===== Extracted entries

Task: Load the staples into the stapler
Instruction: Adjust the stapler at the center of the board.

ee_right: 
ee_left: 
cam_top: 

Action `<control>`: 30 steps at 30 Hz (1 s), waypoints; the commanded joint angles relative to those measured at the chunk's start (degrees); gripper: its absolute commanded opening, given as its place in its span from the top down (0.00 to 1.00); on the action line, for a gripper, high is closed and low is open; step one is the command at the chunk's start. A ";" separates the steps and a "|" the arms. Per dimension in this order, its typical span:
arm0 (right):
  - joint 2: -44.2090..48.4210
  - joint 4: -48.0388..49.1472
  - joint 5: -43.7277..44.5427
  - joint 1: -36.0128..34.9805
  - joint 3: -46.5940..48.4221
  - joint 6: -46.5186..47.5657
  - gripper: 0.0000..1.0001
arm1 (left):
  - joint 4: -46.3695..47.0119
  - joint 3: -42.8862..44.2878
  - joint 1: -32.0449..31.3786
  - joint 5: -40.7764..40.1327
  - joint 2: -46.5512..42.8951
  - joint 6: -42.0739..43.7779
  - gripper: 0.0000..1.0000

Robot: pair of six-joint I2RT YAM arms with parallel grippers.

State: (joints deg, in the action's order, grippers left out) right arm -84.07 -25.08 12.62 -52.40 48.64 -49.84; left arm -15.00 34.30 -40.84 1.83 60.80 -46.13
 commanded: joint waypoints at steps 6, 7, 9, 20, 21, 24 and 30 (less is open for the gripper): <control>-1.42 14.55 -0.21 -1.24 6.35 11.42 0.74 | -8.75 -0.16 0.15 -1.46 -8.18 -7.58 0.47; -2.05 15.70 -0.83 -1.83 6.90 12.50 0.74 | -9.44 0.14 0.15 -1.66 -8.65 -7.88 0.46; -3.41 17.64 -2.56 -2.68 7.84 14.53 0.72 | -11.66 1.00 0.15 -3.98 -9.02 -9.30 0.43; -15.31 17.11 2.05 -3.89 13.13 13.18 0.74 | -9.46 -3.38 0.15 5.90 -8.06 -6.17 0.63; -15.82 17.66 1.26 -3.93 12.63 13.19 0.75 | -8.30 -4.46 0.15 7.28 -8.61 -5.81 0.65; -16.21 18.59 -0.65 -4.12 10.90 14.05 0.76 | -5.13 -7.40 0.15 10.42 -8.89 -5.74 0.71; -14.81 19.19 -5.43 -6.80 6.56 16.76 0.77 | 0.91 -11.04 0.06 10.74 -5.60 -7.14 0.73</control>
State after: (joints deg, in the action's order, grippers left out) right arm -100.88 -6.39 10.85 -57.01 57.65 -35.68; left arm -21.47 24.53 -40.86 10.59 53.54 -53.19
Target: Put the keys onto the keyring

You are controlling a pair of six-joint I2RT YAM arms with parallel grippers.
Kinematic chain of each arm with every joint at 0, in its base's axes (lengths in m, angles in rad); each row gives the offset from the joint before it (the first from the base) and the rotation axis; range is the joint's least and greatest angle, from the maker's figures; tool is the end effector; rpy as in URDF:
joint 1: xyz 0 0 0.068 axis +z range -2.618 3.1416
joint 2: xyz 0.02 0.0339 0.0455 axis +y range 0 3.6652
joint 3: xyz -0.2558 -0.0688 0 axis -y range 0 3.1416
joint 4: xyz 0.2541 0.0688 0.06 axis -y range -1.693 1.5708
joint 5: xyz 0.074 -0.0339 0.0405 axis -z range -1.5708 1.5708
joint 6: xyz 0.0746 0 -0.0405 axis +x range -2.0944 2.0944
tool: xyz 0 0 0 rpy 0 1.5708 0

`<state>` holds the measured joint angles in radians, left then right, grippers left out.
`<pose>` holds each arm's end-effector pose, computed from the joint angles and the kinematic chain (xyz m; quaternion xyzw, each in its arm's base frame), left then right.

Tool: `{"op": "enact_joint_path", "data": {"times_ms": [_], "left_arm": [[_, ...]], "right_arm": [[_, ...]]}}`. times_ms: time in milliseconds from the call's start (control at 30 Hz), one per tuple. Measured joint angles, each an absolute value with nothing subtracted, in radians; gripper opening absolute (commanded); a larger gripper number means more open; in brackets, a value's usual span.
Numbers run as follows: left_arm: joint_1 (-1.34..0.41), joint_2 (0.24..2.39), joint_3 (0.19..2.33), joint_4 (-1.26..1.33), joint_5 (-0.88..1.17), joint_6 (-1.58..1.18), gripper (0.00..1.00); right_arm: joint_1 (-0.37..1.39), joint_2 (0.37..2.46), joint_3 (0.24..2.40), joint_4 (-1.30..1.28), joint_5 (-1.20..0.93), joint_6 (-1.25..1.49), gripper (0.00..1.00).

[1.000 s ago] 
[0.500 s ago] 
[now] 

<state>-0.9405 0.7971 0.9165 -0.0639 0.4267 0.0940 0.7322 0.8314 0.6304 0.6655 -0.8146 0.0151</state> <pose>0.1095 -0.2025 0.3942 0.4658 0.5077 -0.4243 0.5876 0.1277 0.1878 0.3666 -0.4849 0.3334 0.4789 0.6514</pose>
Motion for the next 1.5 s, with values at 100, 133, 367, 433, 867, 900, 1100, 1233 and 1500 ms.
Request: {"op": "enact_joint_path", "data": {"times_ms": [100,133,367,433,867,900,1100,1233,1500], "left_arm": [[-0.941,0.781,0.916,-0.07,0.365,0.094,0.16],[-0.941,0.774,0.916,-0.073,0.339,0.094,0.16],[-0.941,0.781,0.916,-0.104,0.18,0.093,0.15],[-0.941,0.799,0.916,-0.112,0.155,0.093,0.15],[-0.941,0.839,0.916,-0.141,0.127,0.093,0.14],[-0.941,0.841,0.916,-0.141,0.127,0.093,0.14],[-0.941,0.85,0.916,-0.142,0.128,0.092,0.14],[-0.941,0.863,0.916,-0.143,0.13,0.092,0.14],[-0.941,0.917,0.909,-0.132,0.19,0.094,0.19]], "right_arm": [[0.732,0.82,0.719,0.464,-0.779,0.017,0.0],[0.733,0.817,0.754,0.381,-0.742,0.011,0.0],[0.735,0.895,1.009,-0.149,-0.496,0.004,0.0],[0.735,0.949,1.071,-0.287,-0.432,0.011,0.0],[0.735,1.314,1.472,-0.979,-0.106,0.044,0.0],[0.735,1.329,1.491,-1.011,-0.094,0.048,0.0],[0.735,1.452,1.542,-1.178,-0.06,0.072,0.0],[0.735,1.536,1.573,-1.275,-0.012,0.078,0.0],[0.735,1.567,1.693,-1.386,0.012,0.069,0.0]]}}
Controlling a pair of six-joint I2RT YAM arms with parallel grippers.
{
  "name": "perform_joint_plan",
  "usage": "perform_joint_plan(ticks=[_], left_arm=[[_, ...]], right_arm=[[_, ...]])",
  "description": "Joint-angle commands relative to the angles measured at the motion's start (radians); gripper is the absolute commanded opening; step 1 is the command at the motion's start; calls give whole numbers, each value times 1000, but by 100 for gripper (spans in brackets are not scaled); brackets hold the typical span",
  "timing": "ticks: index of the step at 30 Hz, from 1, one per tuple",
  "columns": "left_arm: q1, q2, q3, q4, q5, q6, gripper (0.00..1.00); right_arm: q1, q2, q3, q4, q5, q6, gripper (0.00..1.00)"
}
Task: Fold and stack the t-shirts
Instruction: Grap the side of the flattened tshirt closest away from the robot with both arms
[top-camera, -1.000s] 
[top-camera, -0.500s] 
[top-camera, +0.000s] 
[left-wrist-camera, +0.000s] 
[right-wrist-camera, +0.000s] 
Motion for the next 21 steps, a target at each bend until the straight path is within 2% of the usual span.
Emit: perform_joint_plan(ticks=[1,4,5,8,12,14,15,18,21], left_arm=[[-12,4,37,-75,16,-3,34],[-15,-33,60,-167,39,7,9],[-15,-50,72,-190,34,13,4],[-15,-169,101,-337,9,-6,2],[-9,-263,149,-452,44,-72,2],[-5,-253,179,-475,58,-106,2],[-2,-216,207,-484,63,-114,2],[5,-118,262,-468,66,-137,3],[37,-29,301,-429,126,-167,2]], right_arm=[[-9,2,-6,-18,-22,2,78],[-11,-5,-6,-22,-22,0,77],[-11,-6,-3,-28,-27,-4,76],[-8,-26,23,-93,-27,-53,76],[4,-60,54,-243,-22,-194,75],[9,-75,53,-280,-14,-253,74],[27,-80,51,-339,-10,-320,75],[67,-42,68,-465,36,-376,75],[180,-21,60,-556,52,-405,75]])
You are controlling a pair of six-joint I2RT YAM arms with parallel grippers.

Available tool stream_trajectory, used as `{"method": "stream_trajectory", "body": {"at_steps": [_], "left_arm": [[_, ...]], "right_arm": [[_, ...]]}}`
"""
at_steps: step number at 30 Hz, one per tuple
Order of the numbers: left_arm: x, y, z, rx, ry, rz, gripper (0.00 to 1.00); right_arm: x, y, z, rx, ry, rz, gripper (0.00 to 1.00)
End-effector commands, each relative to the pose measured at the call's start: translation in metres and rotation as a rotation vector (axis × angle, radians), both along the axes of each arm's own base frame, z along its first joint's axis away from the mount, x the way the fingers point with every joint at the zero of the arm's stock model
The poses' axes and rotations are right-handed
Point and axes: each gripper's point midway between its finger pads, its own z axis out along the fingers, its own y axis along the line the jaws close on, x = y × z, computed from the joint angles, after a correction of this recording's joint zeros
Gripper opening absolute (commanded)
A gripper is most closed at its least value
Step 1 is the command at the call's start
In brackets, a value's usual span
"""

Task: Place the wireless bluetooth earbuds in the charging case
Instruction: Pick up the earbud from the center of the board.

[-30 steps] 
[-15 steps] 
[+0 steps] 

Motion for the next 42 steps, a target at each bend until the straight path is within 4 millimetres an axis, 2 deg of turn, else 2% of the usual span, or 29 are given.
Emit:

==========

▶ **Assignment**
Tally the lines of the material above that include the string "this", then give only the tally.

▶ **Written solution**
2